Our dried voices, when
We whisper together
Are quiet and meaningless
As wind in dry grass
Or rats’ feet over broken glass
In our dry cellar
Shape without form, shade without colour,
Paralysed force, gesture without motion;
Those who have crossed
With direct eyes, to death’s other Kingdom
Remember us – if at all – not as lost
Violent souls, but only
As the hollow men
The stuffed men.
II
Eyes I dare not meet in dreams
In death’s dream kingdom
These do not appear:
There, the eyes are
Sunlight on a broken column
There, is a tree swinging
And voices are
In the wind’s singing
More distant and more solemn
Than a fading star.
Let me be no nearer
In death’s dream kingdom
Let me also wear
Such deliberate disguises
Rat’s coat, crowskin, crossed staves
In a field
Behaving as the wind behaves
No nearer -
Not that final meeting
In the twilight kingdom
III
This is the dead land
This is cactus land
Here the stone images
Are raised, here they receive
The supplication of a dead man’s hand
Under the twinkle of a fading star.
Is it like this
In death’s other kingdom
Waking alone
At the hour when we are
Trembling with tenderness
Lips that would kiss
Form prayers to broken stone.
IV
The eyes are not here
There are no eyes here
In this valley of dying stars
In this hollow valley
This broken jaw of our lost kingdoms
In this last of meeting places
We grope together
And avoid speech
Gathered on this beach of the tumid river
Sightless, unless
The eyes reappear
As the perpetual star
Multifoliate rose
Of death’s twilight kingdom
The hope only
Of empty men.
V
Here we go round the prickly pear
Prickly pear prickly pear
Here we go round the prickly pear
At five o’clock in the morning.
Between the idea
And the reality
Between the motion
And the act
Falls the Shadow
For Thine is the Kingdom
Between the conception
And the creation
Between the emotion
And the response
Falls the Shadow
Life is very long
Between the desire
And the spasm
Between the potency
And the existence
Between the essence
And the descent
Falls the Shadow
For Thine is the Kingdom
For Thine is
Life is
For Thine is the
This is the way the world ends
This is the way the world ends
This is the way the world ends
Not with a bang but a whimper.





{ 4 comments… read them below or add one }
Beautiful. And TS Elliot is my fav. Where have you been?

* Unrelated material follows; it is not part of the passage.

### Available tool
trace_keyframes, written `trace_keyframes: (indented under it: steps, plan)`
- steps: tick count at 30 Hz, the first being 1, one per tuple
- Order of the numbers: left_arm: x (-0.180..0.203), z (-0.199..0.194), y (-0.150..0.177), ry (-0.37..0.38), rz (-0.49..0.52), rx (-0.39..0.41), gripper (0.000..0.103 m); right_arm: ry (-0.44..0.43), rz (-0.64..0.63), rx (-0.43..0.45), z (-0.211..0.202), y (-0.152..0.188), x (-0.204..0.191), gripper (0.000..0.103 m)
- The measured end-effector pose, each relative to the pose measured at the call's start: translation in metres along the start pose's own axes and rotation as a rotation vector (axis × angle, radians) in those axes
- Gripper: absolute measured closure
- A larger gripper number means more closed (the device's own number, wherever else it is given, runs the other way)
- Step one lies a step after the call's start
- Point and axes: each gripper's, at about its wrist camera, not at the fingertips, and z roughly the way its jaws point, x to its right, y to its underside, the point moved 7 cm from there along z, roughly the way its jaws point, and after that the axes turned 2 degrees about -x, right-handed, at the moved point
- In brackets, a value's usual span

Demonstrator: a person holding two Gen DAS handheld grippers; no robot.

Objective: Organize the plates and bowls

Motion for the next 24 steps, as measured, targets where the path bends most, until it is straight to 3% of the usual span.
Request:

Suzy Hayes recently posted..Southern Gothic- by way of the North East
The Family Dinner by Laurie David talks about poetry around the dinner table. She inspired me to purchase some poetry collections with shorter poems appropriate for my daughter to memorize (not kiddie poems, just shorter grown up ones) and now we do sit around the dinner table reciting poems. Of course, this only happens on really good days with plenty of time to casually sit around the dinner table. Can you guess how often this actually occurs? Love that this topic was part of your dream. Thanks for sharing.
Sounds like a great idea! We make up stories. Weird ones about giants and princesses. It’s wicked fun.
The tradicion of memorizing poetry is almost lost. Your post reminds me of how I enjoyed it when I was a child. I have recently bought a book called “Poems for Life”, with verses of the best poets in the English language and ranging from all the important moments from birth through beyond life. It could be a way to recover that tradition.
I have enjoyed your dream and T.S. Eliot´s poem: thanks a million, Jana!!!!!